:: EXERCISE AIM ::
Within the material below, locate the line with "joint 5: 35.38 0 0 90" and the line with "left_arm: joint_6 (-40", then return those two lines and all lines between them, exactly as written.

= = = =

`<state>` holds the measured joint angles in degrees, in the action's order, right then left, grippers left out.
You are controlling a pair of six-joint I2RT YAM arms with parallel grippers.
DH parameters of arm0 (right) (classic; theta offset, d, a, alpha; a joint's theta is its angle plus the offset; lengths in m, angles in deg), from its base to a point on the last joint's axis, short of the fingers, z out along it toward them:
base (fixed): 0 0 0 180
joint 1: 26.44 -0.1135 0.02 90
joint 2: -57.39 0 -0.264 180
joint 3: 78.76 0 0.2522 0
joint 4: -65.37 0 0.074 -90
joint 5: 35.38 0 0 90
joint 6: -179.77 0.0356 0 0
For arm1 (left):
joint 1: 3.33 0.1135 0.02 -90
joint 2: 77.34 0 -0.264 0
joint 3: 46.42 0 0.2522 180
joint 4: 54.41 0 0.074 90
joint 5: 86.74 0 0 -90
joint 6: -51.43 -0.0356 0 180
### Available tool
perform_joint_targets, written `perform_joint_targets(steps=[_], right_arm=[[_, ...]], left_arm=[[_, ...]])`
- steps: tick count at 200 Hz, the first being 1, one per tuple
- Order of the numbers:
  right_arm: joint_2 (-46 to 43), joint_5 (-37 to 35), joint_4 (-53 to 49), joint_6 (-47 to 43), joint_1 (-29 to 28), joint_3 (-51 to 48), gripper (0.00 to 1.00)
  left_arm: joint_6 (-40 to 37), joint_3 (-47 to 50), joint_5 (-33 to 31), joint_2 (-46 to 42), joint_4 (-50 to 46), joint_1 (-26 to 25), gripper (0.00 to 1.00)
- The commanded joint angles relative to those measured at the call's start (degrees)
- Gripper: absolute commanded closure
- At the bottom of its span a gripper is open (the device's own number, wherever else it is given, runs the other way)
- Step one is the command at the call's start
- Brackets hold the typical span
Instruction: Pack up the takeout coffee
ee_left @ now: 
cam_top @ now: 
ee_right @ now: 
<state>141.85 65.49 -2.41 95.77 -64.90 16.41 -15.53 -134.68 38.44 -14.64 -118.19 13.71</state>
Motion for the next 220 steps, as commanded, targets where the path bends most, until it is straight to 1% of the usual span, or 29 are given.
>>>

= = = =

:: EXERCISE RESULT ::
joint 5: 35.38 0 0 90
joint 6: -179.77 0.0356 0 0
For arm1 (left):
joint 1: 3.33 0.1135 0.02 -90
joint 2: 77.34 0 -0.264 0
joint 3: 46.42 0 0.2522 180
joint 4: 54.41 0 0.074 90
joint 5: 86.74 0 0 -90
joint 6: -51.43 -0.0356 0 180
### Available tool
perform_joint_targets, written `perform_joint_targets(steps=[_], right_arm=[[_, ...]], left_arm=[[_, ...]])`
- steps: tick count at 200 Hz, the first being 1, one per tuple
- Order of the numbers:
  right_arm: joint_2 (-46 to 43), joint_5 (-37 to 35), joint_4 (-53 to 49), joint_6 (-47 to 43), joint_1 (-29 to 28), joint_3 (-51 to 48), gripper (0.00 to 1.00)
  left_arm: joint_6 (-40 to 37), joint_3 (-47 to 50), joint_5 (-33 to 31), joint_2 (-46 to 42), joint_4 (-50 to 46), joint_1 (-26 to 25), gripper (0.00 to 1.00)

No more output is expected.